**Exercise objective**. Reproduce, from the line containing "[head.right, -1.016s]" to the last line of the material, every line exactly.

**Data provided**.
====

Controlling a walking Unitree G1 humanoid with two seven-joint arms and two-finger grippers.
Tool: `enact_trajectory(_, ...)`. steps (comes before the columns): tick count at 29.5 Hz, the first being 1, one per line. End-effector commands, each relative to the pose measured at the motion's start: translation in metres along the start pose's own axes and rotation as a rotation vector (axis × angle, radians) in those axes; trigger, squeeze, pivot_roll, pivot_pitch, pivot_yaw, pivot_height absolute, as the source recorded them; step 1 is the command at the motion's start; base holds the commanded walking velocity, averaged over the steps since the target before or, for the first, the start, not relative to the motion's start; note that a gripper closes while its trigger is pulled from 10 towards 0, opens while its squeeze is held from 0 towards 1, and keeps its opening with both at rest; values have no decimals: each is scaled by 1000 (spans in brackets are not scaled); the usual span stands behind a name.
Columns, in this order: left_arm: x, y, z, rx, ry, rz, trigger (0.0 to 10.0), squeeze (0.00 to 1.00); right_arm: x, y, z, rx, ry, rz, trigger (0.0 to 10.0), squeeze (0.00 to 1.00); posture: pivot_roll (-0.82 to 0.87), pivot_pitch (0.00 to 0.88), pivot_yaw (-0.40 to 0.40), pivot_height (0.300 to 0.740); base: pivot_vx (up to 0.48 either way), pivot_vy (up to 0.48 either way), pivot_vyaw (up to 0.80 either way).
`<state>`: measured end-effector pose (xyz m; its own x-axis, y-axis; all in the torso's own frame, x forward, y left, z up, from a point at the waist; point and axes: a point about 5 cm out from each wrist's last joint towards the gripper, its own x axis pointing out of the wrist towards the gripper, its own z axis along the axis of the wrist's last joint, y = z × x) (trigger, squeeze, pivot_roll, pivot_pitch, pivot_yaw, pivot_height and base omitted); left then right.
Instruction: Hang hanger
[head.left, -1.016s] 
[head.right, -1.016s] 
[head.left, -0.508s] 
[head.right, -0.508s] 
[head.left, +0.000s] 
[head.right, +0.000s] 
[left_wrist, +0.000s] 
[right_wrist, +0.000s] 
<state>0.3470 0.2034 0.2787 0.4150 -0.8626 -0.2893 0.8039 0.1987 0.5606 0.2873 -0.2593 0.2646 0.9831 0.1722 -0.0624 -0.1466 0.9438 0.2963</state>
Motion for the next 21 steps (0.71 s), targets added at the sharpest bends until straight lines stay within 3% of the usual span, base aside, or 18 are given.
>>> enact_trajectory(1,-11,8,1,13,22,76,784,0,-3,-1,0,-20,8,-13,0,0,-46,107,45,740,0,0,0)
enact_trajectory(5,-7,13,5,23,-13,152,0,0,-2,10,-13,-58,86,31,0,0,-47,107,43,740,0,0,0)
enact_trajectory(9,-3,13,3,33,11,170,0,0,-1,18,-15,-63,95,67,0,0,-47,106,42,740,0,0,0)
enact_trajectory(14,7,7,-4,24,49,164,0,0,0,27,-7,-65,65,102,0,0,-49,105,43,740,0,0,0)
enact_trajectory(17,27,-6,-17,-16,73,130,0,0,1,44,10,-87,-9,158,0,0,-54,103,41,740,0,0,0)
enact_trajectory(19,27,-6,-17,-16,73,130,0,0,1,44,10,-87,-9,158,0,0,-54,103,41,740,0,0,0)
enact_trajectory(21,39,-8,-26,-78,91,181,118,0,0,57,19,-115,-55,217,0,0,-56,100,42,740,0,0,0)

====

**Output of the task**.
[head.right, -1.016s] 
[head.left, -0.508s] 
[head.right, -0.508s] 
[head.left, +0.000s] 
[head.right, +0.000s] 
[left_wrist, +0.000s] 
[right_wrist, +0.000s] 
<state>0.3470 0.2034 0.2787 0.4150 -0.8626 -0.2893 0.8039 0.1987 0.5606 0.2873 -0.2593 0.2646 0.9831 0.1722 -0.0624 -0.1466 0.9438 0.2963</state>
Motion for the next 21 steps (0.71 s), targets added at the sharpest bends until straight lines stay within 3% of the usual span, base aside, or 18 are given.
>>> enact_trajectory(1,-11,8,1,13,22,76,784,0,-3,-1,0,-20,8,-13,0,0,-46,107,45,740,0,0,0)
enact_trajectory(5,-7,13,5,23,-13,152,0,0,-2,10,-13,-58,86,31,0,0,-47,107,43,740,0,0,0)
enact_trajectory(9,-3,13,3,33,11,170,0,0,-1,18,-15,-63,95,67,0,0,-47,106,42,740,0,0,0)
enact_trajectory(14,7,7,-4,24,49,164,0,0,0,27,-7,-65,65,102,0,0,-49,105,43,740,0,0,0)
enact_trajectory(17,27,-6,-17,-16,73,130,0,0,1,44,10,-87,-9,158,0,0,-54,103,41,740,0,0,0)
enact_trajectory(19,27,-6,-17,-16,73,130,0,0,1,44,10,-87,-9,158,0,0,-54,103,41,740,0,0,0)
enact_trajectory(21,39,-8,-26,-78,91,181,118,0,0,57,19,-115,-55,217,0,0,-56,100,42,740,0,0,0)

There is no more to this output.